Louisville officials declined to specify the terms of the policy that covers Ware or to say who would handle his medical bills if the injury led to problems later, after he left the university. The N.C.A.A. said it was not able to comment on a specific athlete’s medical condition.
“Ware’s injury underscores just how vulnerable college athletes are: in a moment it can all be gone,” said Ramogi Huma, president of the National College Players Association, an advocacy group for athletes. He added, “Once you’re a former player, you’re on your own.”
Bob DeMars, who played four years as a defensive lineman for Southern California, from 1998 to 2001, tore the posterior cruciate ligament in each knee while playing for the Trojans. He also sustained a serious neck injury and separated both shoulders.
“I wake up with a lot of things bothering me sometimes, and my knees are unstable,” said DeMars, 33, a filmmaker and part-time teacher. “If my knee goes out because I don’t have a P.C.L. and my anterior cruciate ligament tears and I’m hobbled for the rest of my life, I hope Southern Cal helps me pick up the pieces. But they don’t have to.

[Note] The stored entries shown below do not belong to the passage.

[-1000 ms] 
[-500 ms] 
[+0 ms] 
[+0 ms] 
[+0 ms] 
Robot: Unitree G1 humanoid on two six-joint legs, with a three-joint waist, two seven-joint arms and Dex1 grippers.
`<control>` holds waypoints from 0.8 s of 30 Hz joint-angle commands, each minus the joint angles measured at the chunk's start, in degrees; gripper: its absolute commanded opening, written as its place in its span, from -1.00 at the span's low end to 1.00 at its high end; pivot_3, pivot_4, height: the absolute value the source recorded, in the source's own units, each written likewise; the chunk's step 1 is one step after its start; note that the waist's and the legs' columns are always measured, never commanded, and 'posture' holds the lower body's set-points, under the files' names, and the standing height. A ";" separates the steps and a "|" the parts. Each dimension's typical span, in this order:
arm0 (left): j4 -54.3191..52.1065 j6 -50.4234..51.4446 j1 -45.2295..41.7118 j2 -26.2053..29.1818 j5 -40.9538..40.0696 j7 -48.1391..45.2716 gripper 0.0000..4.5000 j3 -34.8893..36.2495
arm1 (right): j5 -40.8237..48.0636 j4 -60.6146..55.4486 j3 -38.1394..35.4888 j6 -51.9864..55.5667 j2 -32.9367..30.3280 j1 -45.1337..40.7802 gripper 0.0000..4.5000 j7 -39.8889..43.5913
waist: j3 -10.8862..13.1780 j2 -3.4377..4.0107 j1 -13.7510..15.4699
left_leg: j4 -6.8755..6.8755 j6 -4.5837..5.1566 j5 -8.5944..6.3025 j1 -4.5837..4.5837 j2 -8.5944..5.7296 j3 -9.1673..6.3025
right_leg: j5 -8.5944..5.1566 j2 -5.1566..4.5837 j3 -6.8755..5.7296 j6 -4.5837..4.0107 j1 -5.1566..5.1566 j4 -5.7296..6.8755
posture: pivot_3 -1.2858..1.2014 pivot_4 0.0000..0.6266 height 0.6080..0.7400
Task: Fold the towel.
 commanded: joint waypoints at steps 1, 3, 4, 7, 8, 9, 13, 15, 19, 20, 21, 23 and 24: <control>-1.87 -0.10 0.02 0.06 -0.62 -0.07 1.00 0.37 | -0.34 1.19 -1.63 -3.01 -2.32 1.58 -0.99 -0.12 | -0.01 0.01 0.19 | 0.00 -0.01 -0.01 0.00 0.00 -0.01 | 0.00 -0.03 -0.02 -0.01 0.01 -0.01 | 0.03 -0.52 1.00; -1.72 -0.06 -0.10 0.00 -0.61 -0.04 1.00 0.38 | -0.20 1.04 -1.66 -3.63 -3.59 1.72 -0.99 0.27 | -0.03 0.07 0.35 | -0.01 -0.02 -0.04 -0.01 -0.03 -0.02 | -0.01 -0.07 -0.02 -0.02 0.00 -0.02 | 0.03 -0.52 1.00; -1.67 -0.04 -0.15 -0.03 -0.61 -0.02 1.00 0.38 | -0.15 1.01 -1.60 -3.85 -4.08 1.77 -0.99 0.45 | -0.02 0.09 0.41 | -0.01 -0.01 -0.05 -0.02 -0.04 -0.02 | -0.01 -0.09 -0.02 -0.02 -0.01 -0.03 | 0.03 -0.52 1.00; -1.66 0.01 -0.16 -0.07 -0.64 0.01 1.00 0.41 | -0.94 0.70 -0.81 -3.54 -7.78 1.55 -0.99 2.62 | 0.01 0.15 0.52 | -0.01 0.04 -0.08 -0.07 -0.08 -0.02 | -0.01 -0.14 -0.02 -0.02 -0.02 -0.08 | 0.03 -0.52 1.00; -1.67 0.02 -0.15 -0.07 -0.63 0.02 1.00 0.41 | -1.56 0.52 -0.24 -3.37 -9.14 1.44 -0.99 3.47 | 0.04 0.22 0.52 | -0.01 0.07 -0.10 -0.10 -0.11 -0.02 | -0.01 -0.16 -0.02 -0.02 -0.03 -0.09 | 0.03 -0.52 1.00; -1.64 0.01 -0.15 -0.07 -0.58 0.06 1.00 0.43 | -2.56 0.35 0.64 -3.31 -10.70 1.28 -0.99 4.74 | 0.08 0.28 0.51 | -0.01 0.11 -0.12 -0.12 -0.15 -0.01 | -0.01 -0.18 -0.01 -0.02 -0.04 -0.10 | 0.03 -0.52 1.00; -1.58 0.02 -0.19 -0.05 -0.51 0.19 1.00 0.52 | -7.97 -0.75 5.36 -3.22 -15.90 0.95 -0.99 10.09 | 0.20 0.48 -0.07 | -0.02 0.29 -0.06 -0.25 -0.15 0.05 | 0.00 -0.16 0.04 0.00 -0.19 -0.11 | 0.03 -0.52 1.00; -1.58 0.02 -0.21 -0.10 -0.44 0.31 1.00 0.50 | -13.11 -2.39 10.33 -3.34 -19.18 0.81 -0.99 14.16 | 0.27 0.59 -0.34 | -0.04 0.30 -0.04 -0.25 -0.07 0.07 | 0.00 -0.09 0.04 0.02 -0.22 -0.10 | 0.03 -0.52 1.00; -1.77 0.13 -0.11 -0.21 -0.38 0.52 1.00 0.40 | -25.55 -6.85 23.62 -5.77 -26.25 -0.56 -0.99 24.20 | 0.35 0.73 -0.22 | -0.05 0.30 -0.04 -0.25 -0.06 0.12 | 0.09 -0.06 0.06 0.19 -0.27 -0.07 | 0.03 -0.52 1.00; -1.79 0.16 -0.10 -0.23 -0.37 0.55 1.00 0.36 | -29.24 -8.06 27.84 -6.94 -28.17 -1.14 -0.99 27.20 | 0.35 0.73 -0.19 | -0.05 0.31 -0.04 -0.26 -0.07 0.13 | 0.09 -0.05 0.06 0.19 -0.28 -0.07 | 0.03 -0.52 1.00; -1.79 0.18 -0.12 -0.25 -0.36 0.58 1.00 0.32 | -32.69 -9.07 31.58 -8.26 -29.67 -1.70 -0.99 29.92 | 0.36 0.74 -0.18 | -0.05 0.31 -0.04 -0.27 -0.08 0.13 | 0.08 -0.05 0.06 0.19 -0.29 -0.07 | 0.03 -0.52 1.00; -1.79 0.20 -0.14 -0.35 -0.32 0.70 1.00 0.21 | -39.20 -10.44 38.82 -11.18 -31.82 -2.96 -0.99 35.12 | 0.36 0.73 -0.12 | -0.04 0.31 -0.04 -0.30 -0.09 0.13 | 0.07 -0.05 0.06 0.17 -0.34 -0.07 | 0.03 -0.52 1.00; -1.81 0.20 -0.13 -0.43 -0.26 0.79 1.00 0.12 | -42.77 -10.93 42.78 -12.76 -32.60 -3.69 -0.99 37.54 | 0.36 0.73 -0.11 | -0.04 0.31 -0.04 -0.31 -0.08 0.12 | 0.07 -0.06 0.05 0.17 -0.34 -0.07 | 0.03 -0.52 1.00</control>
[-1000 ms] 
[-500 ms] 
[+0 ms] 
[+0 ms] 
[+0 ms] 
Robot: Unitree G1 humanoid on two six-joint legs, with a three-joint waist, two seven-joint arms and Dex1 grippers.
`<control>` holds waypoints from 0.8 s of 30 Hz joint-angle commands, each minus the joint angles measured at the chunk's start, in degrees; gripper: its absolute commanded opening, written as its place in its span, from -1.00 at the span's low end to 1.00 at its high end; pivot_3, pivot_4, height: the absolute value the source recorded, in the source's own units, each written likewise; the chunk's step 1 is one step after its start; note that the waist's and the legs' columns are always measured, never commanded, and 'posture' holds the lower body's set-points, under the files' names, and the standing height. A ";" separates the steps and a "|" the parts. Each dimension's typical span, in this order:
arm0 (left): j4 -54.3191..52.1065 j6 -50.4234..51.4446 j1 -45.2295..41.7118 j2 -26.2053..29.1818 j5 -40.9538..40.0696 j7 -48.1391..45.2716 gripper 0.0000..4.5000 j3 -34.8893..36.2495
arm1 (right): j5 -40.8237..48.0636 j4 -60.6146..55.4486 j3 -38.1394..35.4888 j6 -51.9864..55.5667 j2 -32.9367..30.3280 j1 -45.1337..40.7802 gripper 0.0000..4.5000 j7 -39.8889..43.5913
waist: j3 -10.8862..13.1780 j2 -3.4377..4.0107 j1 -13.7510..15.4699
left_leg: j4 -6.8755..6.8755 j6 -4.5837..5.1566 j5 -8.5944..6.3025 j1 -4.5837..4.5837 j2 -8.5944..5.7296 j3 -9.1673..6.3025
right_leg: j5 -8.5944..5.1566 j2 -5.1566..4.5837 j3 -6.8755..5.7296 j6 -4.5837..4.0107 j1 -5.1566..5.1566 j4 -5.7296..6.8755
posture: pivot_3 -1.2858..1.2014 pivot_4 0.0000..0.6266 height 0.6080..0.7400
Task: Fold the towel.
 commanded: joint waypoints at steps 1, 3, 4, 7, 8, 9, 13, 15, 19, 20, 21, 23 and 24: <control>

“College athletes aren’t employees, so there’s no workmen’s compensation. They tell us we’re student-athletes because it’s not a job. But it sure is a business, and it’s not a nonprofit.”
If Ware’s medical claims exceed $90,000, he will also qualify for the N.C.A.A.’s catastrophic insurance program, which has some continuing coverage under certain conditions. The N.C.A.A. has additional supplemental insurance for injuries that occur during championships events.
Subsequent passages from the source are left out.